Store covered tightly on the counter. Or freeze ( sealing well) for for later.
This make two large braided loaves. Or use loaf pan loaves. You could easily halve this recipe!
To make rolls: On a floured surface, flatten out dough into a large recangle, about 3/4 inch thick. Spread with almond paste (totally optional) Sprinkle with raisins and sliced almonds. ( you can sub other dried fruit- craisins, currants and other nuts – pistachios, pecans, etc) From the longer edge, roll up into a roll. Cut into 1 -2 inch thick slices. Either place these on a parchment-lined sheet pan spread out- or in a greased baking dish with edges touching.
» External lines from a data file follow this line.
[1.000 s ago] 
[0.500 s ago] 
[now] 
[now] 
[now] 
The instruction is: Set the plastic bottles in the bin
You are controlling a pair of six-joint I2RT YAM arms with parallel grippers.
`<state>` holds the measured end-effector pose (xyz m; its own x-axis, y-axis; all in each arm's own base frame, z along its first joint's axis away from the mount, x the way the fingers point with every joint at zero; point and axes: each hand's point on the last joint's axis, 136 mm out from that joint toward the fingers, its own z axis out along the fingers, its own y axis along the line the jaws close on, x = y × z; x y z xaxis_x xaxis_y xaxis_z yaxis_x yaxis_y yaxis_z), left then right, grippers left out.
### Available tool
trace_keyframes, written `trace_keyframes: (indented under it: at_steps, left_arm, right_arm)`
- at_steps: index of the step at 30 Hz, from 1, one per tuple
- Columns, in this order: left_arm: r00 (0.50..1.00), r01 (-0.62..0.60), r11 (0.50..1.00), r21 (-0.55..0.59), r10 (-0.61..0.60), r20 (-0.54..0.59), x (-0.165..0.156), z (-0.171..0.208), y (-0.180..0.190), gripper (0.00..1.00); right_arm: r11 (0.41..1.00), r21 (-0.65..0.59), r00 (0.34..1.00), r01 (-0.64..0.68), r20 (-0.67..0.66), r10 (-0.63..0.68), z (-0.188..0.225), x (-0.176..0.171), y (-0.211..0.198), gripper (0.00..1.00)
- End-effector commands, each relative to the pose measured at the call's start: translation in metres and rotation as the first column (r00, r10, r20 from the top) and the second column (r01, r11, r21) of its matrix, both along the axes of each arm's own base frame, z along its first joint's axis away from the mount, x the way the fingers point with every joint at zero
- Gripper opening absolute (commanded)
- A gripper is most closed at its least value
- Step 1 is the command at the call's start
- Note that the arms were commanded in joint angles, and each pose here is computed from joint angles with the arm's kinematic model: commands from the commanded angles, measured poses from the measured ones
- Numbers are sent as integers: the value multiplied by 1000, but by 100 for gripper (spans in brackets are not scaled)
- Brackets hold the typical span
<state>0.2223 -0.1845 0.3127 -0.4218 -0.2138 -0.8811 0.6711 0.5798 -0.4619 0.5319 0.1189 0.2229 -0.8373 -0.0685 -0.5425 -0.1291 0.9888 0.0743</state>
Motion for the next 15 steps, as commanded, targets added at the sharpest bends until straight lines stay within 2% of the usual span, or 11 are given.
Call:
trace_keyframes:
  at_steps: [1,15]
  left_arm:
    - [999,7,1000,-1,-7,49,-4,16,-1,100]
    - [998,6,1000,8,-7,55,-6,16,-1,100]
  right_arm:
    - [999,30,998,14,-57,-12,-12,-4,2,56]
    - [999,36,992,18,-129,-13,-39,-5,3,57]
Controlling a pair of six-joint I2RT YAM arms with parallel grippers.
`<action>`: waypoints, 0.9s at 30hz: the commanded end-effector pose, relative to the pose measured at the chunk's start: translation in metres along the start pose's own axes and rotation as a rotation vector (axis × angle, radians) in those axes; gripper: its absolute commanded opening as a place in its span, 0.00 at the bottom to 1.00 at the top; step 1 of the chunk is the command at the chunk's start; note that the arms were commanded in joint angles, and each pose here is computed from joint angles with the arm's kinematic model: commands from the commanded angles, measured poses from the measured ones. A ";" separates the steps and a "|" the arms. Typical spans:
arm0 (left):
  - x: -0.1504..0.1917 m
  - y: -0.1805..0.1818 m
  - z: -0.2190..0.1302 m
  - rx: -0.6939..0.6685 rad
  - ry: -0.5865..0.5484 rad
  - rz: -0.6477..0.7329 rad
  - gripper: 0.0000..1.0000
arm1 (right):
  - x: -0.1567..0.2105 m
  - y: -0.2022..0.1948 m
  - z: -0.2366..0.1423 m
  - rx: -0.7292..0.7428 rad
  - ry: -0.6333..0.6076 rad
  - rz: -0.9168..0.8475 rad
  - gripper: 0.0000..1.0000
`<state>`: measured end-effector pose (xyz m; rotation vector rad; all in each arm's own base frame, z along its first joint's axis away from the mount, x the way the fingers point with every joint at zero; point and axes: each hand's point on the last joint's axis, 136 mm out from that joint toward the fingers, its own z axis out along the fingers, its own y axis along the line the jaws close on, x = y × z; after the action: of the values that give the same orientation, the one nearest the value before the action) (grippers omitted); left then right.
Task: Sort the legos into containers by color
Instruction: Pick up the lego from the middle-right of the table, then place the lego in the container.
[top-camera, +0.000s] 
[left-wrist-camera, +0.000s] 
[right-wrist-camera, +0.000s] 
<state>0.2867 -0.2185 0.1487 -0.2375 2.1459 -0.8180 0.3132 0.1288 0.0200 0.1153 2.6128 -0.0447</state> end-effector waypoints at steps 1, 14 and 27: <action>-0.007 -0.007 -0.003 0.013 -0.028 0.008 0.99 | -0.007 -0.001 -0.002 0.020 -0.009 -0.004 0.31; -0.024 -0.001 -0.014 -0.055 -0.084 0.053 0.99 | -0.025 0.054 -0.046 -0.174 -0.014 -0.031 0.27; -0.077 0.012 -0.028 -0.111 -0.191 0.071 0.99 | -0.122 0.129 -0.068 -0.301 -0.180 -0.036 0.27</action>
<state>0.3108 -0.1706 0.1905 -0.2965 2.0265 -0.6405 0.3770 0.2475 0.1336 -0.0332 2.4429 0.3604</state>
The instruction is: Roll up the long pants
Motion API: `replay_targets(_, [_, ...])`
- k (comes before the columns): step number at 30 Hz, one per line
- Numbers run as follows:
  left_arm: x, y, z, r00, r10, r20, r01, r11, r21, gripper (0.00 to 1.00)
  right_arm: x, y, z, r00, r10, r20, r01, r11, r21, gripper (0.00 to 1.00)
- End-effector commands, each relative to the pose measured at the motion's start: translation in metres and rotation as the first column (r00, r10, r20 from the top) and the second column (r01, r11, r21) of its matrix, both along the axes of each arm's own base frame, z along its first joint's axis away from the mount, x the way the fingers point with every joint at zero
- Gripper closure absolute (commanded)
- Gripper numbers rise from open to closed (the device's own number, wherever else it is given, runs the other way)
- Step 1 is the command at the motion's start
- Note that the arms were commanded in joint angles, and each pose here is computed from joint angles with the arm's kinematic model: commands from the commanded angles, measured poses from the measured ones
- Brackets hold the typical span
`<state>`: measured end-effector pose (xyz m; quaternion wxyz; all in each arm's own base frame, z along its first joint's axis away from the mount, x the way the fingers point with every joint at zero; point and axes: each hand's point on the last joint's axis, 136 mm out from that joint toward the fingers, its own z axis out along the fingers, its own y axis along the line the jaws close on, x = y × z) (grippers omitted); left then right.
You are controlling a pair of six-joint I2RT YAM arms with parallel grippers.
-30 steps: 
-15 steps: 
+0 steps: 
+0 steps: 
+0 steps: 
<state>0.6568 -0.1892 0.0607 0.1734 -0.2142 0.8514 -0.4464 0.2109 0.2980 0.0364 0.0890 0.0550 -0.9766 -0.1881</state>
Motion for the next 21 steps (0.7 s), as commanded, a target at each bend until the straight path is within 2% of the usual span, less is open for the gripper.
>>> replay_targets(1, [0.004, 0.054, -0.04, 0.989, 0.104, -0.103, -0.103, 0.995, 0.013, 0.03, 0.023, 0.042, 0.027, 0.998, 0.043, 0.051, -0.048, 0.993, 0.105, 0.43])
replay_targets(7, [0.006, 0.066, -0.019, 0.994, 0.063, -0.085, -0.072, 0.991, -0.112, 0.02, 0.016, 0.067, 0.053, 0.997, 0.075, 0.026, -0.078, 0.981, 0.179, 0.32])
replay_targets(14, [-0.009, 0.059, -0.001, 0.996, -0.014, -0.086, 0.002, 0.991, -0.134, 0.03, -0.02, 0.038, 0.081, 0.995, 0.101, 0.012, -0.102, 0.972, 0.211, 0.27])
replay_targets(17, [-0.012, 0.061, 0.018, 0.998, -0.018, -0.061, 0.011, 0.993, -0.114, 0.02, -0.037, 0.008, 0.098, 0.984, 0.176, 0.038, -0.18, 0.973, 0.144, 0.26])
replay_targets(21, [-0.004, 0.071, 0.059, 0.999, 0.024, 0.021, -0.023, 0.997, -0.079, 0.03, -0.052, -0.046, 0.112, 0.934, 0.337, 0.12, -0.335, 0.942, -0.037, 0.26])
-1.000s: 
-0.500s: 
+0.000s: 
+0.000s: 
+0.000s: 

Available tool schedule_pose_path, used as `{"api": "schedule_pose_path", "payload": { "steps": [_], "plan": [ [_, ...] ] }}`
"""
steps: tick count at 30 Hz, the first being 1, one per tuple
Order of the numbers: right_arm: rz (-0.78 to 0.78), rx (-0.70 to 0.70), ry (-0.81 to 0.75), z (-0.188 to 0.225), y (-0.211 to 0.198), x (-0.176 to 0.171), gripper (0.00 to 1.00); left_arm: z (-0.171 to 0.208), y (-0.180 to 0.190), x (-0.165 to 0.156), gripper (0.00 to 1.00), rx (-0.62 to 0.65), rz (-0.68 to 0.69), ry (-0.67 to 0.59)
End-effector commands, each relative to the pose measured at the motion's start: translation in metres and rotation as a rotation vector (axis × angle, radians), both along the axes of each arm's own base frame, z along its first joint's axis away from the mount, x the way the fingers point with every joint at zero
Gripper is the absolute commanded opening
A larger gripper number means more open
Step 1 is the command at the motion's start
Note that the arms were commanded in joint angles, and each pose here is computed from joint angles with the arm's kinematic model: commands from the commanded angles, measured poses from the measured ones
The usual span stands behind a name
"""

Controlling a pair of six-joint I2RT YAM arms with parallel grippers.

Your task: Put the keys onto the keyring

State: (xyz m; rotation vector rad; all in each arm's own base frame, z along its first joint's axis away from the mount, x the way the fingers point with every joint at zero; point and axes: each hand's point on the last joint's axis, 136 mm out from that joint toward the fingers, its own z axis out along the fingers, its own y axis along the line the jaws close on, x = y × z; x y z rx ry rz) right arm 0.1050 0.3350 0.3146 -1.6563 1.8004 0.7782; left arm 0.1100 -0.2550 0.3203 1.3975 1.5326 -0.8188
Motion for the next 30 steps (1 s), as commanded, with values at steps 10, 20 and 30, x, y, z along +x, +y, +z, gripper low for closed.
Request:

Even a metal cake works great here! Brush with eggwash, sprinkle with sugar. Bake until golden skewer comes out clean. Baking time will be shorter for individual rolls on a sheet pan ( check at 20 mins) and a little longer for the rolls (that are touching) in the baking dish.
I often make one braided loaf, and make rolls out of the remaing dough.